## [TRY IT]
Output everything in the listing exactly.

## [DATA SEGMENT]
————————
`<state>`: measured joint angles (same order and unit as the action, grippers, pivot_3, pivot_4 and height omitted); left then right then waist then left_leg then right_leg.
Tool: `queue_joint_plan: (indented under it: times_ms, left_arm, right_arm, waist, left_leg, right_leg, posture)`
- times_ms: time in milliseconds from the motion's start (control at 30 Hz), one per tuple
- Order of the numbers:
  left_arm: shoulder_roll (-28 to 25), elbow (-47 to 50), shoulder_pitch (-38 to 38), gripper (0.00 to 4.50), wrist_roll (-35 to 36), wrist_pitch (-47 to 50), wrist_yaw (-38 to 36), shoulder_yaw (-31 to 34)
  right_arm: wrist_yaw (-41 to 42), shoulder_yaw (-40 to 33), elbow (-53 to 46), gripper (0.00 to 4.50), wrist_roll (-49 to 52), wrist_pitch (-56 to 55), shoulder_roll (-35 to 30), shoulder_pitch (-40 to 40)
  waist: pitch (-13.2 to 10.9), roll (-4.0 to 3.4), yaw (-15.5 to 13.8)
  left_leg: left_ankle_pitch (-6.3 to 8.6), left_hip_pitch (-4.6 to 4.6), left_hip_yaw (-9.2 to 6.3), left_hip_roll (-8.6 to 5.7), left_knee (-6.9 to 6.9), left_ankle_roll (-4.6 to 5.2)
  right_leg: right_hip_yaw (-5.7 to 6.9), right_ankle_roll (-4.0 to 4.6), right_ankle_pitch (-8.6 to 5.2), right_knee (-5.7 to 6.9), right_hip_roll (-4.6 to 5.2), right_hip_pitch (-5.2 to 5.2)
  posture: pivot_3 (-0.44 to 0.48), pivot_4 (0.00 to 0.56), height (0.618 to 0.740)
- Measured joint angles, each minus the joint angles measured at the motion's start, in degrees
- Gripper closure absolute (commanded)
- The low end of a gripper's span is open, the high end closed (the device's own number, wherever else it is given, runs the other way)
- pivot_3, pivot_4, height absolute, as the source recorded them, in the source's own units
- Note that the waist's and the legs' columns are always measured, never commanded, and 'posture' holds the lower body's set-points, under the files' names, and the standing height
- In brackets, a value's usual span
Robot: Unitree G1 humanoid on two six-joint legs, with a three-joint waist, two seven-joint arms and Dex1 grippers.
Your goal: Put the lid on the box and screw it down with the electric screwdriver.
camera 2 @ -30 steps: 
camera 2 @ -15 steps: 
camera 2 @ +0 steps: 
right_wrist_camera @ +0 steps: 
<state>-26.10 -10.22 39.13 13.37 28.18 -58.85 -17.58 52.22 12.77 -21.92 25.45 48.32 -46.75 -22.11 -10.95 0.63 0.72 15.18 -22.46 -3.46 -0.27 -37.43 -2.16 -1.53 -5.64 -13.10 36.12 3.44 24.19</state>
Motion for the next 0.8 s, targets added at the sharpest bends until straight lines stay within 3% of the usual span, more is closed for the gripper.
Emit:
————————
## [COMPLETED EXERCISE]
`<state>`: measured joint angles (same order and unit as the action, grippers, pivot_3, pivot_4 and height omitted); left then right then waist then left_leg then right_leg.
Tool: `queue_joint_plan: (indented under it: times_ms, left_arm, right_arm, waist, left_leg, right_leg, posture)`
- times_ms: time in milliseconds from the motion's start (control at 30 Hz), one per tuple
- Order of the numbers:
  left_arm: shoulder_roll (-28 to 25), elbow (-47 to 50), shoulder_pitch (-38 to 38), gripper (0.00 to 4.50), wrist_roll (-35 to 36), wrist_pitch (-47 to 50), wrist_yaw (-38 to 36), shoulder_yaw (-31 to 34)
  right_arm: wrist_yaw (-41 to 42), shoulder_yaw (-40 to 33), elbow (-53 to 46), gripper (0.00 to 4.50), wrist_roll (-49 to 52), wrist_pitch (-56 to 55), shoulder_roll (-35 to 30), shoulder_pitch (-40 to 40)
  waist: pitch (-13.2 to 10.9), roll (-4.0 to 3.4), yaw (-15.5 to 13.8)
  left_leg: left_ankle_pitch (-6.3 to 8.6), left_hip_pitch (-4.6 to 4.6), left_hip_yaw (-9.2 to 6.3), left_hip_roll (-8.6 to 5.7), left_knee (-6.9 to 6.9), left_ankle_roll (-4.6 to 5.2)
  right_leg: right_hip_yaw (-5.7 to 6.9), right_ankle_roll (-4.0 to 4.6), right_ankle_pitch (-8.6 to 5.2), right_knee (-5.7 to 6.9), right_hip_roll (-4.6 to 5.2), right_hip_pitch (-5.2 to 5.2)
  posture: pivot_3 (-0.44 to 0.48), pivot_4 (0.00 to 0.56), height (0.618 to 0.740)
- Measured joint angles, each minus the joint angles measured at the motion's start, in degrees
- Gripper closure absolute (commanded)
- The low end of a gripper's span is open, the high end closed (the device's own number, wherever else it is given, runs the other way)
- pivot_3, pivot_4, height absolute, as the source recorded them, in the source's own units
- Note that the waist's and the legs' columns are always measured, never commanded, and 'posture' holds the lower body's set-points, under the files' names, and the standing height
- In brackets, a value's usual span
Robot: Unitree G1 humanoid on two six-joint legs, with a three-joint waist, two seven-joint arms and Dex1 grippers.
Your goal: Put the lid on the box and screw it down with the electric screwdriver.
camera 2 @ -30 steps: 
camera 2 @ -15 steps: 
camera 2 @ +0 steps: 
right_wrist_camera @ +0 steps: 
<state>-26.10 -10.22 39.13 13.37 28.18 -58.85 -17.58 52.22 12.77 -21.92 25.45 48.32 -46.75 -22.11 -10.95 0.63 0.72 15.18 -22.46 -3.46 -0.27 -37.43 -2.16 -1.53 -5.64 -13.10 36.12 3.44 24.19</state>
Motion for the next 0.8 s, targets added at the sharpest bends until straight lines stay within 3% of the usual span, more is closed for the gripper.
Emit:

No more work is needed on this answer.